- Records for the task:

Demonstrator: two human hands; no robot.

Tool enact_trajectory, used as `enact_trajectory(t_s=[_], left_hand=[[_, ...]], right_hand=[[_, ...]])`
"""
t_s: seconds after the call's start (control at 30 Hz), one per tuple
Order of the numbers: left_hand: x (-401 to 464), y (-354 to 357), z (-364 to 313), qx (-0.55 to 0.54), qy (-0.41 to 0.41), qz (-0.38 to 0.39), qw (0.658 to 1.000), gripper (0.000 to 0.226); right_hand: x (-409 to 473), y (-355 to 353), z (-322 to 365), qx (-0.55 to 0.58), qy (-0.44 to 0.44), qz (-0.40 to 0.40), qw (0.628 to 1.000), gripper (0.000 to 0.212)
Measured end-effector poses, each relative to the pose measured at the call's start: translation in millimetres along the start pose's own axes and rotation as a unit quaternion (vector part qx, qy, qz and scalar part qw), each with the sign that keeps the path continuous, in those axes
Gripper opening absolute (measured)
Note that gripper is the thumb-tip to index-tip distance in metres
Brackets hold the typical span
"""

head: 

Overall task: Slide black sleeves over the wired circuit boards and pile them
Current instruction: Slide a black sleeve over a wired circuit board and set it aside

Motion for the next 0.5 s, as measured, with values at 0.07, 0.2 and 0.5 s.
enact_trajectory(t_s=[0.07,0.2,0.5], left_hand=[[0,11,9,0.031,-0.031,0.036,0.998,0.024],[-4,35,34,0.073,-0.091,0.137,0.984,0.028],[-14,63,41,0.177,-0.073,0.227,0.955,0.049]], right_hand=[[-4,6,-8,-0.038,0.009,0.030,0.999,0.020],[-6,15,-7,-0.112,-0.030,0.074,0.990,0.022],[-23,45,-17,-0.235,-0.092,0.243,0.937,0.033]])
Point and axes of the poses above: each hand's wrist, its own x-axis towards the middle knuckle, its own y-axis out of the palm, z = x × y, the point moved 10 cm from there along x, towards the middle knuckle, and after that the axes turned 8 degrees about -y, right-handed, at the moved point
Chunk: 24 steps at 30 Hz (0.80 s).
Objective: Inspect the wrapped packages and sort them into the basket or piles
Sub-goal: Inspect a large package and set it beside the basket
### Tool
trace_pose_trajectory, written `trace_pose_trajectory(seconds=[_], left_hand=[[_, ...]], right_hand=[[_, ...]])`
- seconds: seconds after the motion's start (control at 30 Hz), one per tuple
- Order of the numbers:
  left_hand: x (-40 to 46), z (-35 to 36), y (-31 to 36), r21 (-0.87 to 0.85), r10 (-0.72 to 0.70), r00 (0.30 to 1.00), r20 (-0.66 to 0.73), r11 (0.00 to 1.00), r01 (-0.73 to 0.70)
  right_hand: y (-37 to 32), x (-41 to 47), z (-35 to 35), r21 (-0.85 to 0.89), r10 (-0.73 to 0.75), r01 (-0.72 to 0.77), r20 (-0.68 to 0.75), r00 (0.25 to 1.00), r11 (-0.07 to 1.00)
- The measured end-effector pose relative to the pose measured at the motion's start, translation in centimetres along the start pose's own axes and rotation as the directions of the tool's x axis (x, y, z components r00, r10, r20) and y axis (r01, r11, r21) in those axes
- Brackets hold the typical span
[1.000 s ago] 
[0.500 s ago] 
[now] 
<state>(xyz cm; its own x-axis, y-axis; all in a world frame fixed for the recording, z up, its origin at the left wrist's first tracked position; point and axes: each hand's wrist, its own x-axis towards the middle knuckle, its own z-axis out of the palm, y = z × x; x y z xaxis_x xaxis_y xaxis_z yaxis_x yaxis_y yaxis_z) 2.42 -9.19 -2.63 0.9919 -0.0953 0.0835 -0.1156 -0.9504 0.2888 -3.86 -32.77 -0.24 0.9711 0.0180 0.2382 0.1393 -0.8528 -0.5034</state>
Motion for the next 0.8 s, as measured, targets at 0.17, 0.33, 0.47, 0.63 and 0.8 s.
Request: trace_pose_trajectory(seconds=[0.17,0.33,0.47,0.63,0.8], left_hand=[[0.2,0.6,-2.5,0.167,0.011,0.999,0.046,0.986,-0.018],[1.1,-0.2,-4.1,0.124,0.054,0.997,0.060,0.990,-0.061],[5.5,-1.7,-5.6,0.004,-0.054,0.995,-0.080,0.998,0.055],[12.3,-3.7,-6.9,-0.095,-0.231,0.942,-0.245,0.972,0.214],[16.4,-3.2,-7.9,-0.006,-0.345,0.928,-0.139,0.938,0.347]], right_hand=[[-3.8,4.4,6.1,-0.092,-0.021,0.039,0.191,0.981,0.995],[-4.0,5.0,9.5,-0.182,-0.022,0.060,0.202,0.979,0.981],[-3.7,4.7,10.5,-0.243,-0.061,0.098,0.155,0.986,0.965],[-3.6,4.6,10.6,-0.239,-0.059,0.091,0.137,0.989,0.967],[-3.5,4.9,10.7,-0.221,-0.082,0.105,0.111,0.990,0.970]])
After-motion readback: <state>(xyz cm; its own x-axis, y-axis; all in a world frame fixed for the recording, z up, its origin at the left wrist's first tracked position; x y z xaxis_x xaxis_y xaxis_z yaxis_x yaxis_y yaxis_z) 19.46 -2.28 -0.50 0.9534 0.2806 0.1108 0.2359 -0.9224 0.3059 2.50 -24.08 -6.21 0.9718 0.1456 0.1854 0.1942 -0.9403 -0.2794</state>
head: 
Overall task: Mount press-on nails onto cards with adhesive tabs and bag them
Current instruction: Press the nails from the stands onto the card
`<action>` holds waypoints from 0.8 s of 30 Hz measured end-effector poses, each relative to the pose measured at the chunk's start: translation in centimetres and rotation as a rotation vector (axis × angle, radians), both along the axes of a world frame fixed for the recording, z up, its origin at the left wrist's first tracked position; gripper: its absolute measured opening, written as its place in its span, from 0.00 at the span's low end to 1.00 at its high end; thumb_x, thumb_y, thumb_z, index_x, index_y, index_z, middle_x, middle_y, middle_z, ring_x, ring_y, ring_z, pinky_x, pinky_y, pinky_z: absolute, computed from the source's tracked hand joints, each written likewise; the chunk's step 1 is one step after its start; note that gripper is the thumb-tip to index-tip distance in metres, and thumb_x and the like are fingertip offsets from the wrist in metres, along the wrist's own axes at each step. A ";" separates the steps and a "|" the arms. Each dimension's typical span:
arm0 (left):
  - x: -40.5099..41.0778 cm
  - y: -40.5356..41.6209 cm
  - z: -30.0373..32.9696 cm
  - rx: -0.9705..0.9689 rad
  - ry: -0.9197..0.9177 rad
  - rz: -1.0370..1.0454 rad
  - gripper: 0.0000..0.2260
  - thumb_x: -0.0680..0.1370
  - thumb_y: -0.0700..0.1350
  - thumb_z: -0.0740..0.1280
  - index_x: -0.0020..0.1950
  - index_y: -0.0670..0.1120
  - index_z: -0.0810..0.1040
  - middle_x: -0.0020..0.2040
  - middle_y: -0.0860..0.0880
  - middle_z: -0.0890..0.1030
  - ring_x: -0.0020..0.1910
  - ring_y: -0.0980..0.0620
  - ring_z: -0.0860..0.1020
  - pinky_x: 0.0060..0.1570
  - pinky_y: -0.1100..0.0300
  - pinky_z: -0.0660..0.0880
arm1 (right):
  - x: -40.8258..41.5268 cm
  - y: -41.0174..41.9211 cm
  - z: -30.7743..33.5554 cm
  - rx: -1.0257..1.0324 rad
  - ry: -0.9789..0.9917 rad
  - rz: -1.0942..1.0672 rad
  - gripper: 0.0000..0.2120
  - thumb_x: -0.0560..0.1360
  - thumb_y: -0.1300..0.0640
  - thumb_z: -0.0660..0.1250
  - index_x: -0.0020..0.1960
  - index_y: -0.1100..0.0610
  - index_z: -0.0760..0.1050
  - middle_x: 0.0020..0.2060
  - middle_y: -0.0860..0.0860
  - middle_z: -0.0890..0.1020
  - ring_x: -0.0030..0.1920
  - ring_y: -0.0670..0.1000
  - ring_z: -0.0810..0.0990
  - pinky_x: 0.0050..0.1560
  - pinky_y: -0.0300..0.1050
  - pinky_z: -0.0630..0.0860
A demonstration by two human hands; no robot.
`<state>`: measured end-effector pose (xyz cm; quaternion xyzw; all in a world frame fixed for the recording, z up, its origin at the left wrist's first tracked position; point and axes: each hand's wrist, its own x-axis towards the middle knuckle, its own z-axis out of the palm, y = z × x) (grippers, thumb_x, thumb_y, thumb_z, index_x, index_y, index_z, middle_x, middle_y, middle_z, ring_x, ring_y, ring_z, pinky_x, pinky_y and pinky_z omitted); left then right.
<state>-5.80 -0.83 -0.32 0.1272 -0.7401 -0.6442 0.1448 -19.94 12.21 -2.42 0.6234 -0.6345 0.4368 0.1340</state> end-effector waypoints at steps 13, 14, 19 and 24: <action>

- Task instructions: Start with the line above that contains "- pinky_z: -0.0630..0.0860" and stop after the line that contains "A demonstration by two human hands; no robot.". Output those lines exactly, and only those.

- Output for this exercise:
  - pinky_z: -0.0630..0.0860
A demonstration by two human hands; no robot.

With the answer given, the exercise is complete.